Start of Block

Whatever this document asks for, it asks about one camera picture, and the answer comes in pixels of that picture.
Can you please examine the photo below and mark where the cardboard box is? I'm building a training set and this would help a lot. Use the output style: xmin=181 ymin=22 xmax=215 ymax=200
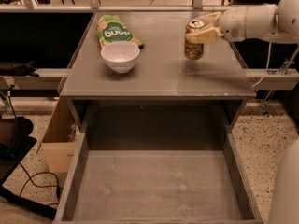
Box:
xmin=41 ymin=100 xmax=77 ymax=173

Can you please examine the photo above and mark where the green chip bag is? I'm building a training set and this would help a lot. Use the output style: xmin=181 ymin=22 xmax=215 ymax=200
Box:
xmin=96 ymin=15 xmax=145 ymax=49

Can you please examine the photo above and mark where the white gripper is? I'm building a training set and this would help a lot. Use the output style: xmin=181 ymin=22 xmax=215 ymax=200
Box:
xmin=185 ymin=7 xmax=248 ymax=44

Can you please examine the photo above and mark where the black floor cable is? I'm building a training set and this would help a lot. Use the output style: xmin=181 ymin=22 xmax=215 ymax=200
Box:
xmin=18 ymin=161 xmax=64 ymax=207

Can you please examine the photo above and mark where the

End of Block

#### Exercise goal:
Given the listing above, retype only the span of lines from the line with "Can you please examine the photo below" up to and including the line with "where the green", exactly as it stands and without pictures.

#### Reply:
Can you please examine the photo below and mark where the cardboard box is? I'm building a training set and this would help a lot. Use the output style: xmin=181 ymin=22 xmax=215 ymax=200
Box:
xmin=41 ymin=100 xmax=77 ymax=173

Can you please examine the photo above and mark where the green chip bag is? I'm building a training set and this would help a lot. Use the output style: xmin=181 ymin=22 xmax=215 ymax=200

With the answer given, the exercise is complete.